Now that everything is back up and users are "happy", what else can we learn from this experience?

Lessons
  1. Host your status page offsite. (covered above)
  2. Don't confuse your users by splitting your Twitter identity. (covered above)
  3. Some transparency is better then no transparency. The basic status message helped calm people down and reduce support calls.
  4. There was a huge opportunity here for Media Temple to use the tools of social media (e.g. Twitter/Blogging) as a two-way communication channel. Instead, Media Temple used both their blog and Twitter as a broadcast mechanism. I guarantee that if there were just a few more updates throughout the downtime period the tone of the conversation on Twitter would have been much more positive. Moreover, the trust in the service would have been damaged less severely if users were not in the dark for so long.
  5. A health status dashboard would have been very effective in providing information to the public beyond the basic "we are looking into it" status update. Without any work on the part of Media Temple during the event, its users would have been able to better understand the scope of the event, and know instantly whether or not it was still a problem. It would have been extremely powerful when combined with lesson 4, if a representative on Twitter simply pointed users complaining of the downtime to the status page.
  6. The power of Twitter as a mechanism for determining whether a service is down (or whether it is just you), and in spreading news across the world in a matter of minutes, again proves itself.

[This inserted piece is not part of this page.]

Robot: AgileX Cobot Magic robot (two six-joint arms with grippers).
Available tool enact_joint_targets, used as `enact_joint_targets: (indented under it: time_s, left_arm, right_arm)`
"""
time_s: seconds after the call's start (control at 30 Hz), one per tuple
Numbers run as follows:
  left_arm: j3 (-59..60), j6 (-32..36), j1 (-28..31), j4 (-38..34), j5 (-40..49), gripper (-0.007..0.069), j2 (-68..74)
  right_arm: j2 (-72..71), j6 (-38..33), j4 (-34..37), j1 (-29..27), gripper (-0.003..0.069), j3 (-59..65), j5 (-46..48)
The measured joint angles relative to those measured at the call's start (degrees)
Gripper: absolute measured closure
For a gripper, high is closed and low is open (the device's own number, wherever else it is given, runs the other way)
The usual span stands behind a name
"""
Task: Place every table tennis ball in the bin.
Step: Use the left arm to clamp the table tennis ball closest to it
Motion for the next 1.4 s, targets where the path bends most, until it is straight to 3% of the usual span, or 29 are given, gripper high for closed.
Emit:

What every online service can learn from Ma.gnolia's experience

A lot has been said about the problem of trust in the Cloud. Most recently, Ma.gnolia, a social bookmarking service, lost all of its customers data and is in the process of rebuilding (both the service and the data). The naive take-away from this event is to use this as further evidence that the Cloud cannot be trusted. That we're setting ourselves up for disaster down the road with every SaaS service out there. I see this differently. I see this as a key opportunity for the industry to learn from this experience, and to mature. Both through technology (the obvious stuff) and through transparency (the not-so-obvious stuff). Ma.gnolia must be doing something right if the community has been working diligently and collaboratively in restoring the lost data, while waiting for the service to come back online and to use it again.

What can we learn from Ma.gnolia's experience?

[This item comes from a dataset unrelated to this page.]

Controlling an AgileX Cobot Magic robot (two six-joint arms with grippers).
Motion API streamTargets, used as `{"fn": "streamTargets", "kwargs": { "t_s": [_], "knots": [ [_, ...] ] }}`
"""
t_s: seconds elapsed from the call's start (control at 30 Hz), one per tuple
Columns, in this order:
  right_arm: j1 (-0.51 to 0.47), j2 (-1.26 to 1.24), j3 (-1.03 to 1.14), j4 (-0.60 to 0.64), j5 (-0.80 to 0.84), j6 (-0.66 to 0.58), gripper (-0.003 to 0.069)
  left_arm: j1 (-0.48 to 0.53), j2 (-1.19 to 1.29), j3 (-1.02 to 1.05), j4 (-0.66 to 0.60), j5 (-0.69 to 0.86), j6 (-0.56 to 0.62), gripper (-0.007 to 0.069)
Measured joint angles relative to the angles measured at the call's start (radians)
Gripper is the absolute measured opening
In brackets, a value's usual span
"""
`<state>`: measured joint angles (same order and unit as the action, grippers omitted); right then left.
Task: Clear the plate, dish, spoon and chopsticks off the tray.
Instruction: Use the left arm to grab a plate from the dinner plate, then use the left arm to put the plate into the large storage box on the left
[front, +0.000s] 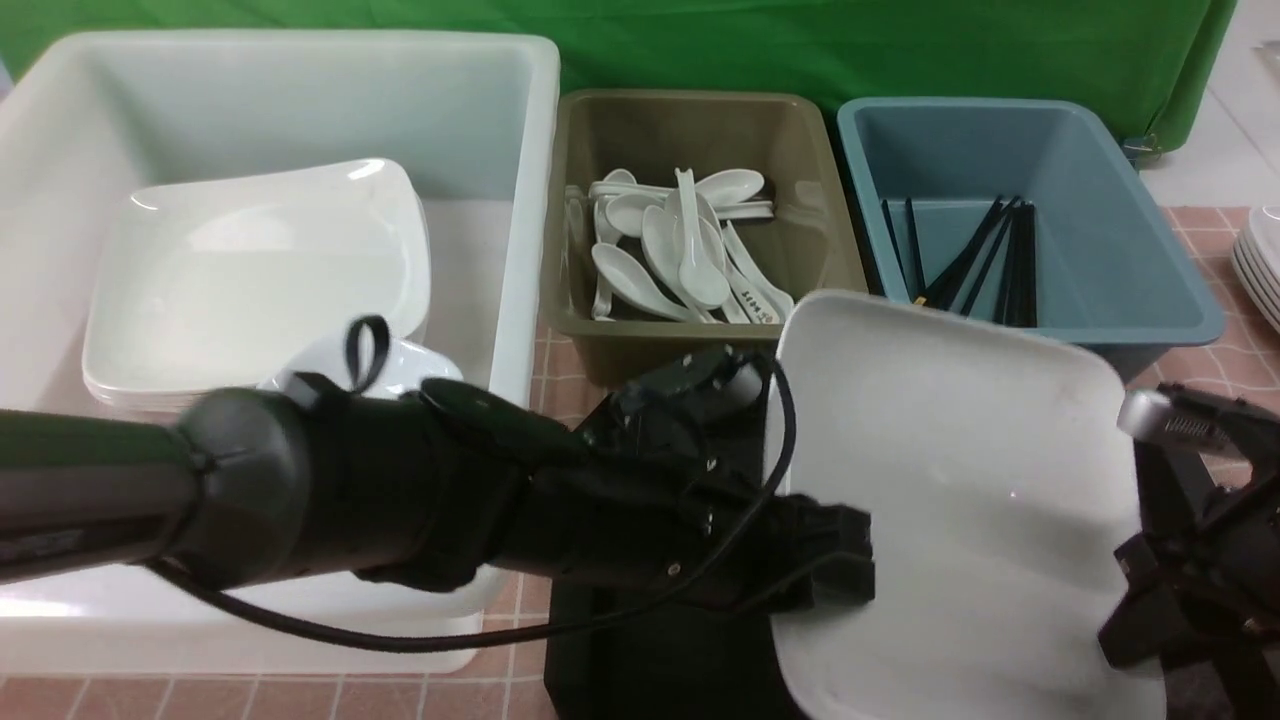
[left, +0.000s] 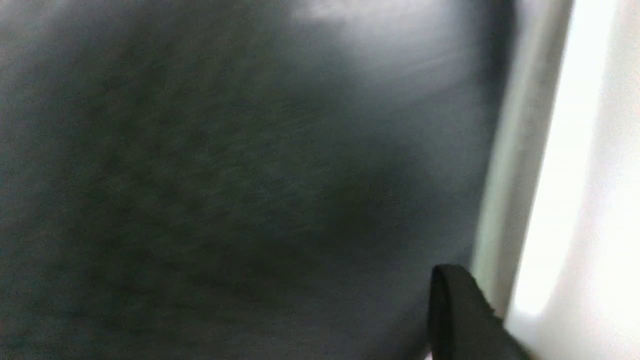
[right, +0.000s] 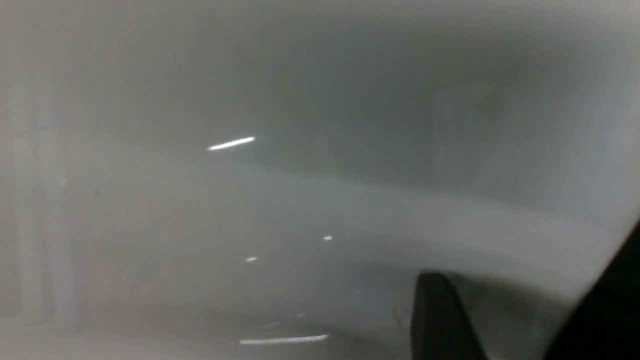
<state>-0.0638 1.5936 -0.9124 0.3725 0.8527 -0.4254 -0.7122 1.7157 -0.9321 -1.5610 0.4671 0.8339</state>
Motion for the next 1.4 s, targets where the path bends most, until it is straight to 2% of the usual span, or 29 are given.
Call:
{"fn": "streamTargets", "kwargs": {
  "t_s": [0.07, 0.1, 0.17, 0.4, 0.5, 0.6, 0.73, 0.77, 0.83, 0.87, 0.9, 0.93, 1.0, 1.03, 1.07, 1.1, 1.13, 1.17, 1.2, 1.23, 1.27, 1.3, 1.4],
  "knots": [
    [0.007, -0.065, -0.026, 0.028, 0.036, 0.000, 0.0492, -0.003, -0.065, -0.001, 0.040, -0.019, -0.035, 0.0092],
    [0.007, -0.071, -0.029, 0.030, 0.036, 0.000, 0.0501, -0.003, -0.065, -0.001, 0.040, -0.021, -0.035, 0.0092],
    [0.009, -0.150, -0.061, 0.047, 0.070, 0.005, 0.0567, -0.007, -0.127, -0.001, 0.082, -0.037, -0.087, 0.0092],
    [0.010, -0.390, -0.186, 0.067, 0.125, 0.027, 0.0566, -0.011, -0.312, -0.009, 0.237, -0.092, -0.257, 0.0092],
    [0.016, -0.494, -0.246, 0.102, 0.125, 0.045, 0.0559, -0.002, -0.355, -0.008, 0.366, -0.110, -0.335, 0.0092],
    [0.019, -0.575, -0.286, 0.096, 0.127, 0.062, 0.0559, 0.059, -0.399, -0.011, 0.477, -0.082, -0.432, 0.0091],
    [0.019, -0.637, -0.294, 0.087, 0.136, 0.081, 0.0551, 0.157, -0.442, -0.036, 0.518, -0.047, -0.474, 0.0091],
    [0.019, -0.656, -0.295, 0.079, 0.154, 0.081, 0.0517, 0.223, -0.463, -0.050, 0.526, -0.021, -0.478, 0.0091],
    [0.019, -0.662, -0.296, 0.074, 0.167, 0.081, 0.0474, 0.280, -0.478, -0.065, 0.532, 0.007, -0.480, 0.0091],
    [0.019, -0.663, -0.296, 0.063, 0.195, 0.081, 0.0373, 0.397, -0.501, -0.087, 0.540, 0.053, -0.482, 0.0091],
    [0.019, -0.663, -0.296, 0.060, 0.204, 0.081, 0.0317, 0.438, -0.508, -0.092, 0.543, 0.068, -0.482, 0.0091],
    [0.019, -0.663, -0.296, 0.058, 0.208, 0.081, 0.0303, 0.452, -0.511, -0.097, 0.543, 0.073, -0.482, 0.0091],
    [0.019, -0.663, -0.296, 0.055, 0.232, 0.082, 0.0104, 0.680, -0.519, -0.144, 0.556, 0.163, -0.483, 0.0091],
    [0.019, -0.663, -0.296, 0.055, 0.237, 0.082, 0.0075, 0.734, -0.516, -0.156, 0.558, 0.179, -0.483, 0.0091],
    [0.022, -0.663, -0.296, 0.054, 0.240, 0.082, 0.0038, 0.845, -0.505, -0.185, 0.560, 0.244, -0.483, 0.0091],
    [0.023, -0.663, -0.296, 0.054, 0.240, 0.082, 0.0035, 0.864, -0.505, -0.185, 0.560, 0.255, -0.483, 0.0091],
    [0.032, -0.663, -0.294, 0.056, 0.241, 0.083, 0.0030, 1.024, -0.471, -0.225, 0.556, 0.343, -0.474, 0.0091],
    [0.038, -0.663, -0.290, 0.056, 0.242, 0.084, 0.0030, 1.105, -0.443, -0.248, 0.547, 0.389, -0.463, 0.0091],
    [0.040, -0.663, -0.287, 0.057, 0.242, 0.084, 0.0030, 1.105, -0.436, -0.252, 0.544, 0.413, -0.455, 0.0091],
    [0.051, -0.663, -0.275, 0.058, 0.240, 0.084, 0.0030, 1.214, -0.388, -0.294, 0.521, 0.503, -0.428, 0.0091],
    [0.052, -0.663, -0.273, 0.058, 0.239, 0.084, 0.0030, 1.237, -0.373, -0.299, 0.519, 0.514, -0.424, 0.0091],
    [0.058, -0.663, -0.257, 0.059, 0.235, 0.084, 0.0030, 1.316, -0.301, -0.356, 0.501, 0.597, -0.397, 0.0091],
    [0.062, -0.662, -0.244, 0.060, 0.227, 0.084, 0.0030, 1.370, -0.178, -0.460, 0.494, 0.701, -0.384, 0.0091]
  ]
}}
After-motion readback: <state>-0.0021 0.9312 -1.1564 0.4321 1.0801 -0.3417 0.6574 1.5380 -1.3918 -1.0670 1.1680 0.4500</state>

Watching the founder Larry Halff explain the situation provides us with some clear technologically oriented lessons:
  1. Test your backups
  2. Have a good version based backup system in place
  3. Outsource your IT infrastructure as much as possible (e.g. AWS, AppEngine, etc.)
This is where most of the attention has been focused, and I have no doubt Larry is suck of hearing what he should have done to have avoided this from ever happening. Let's assume this will happen again and again with online services, just as is it has happened with behind-the-firewall services or local services in times past. Chris Messina (@factoryjoe) and Larry hit the nail on the head in pointing to transparency and trust as the only long term solution to keep your service alive in spite of unexpected downtime issues (skip to the 18:25 mark):



For those that aren't interested in watching 12 minutes of video, here are the main points:
  • Disclose what your infrastructure is and let users decide if they trust it
  • Provide insight into your backup system
  • Create a personal relationship with your users where possible
  • Don't wait for your service to have to go through this experience, learn from events like this
  • Not mentioned, but clearly communicate with your community openly and honestly.
There's no question that this kind of event is a disaster and could very easily mean the end of Ma.gnolia. I'm not arguing that simply blogging about your weekly crashes and yearly data loss is going to save your business. The point is that everything fails, and black swan events will happen. What matters most is not aiming for 100% uptime but aiming for 100% trust between your service and your customers.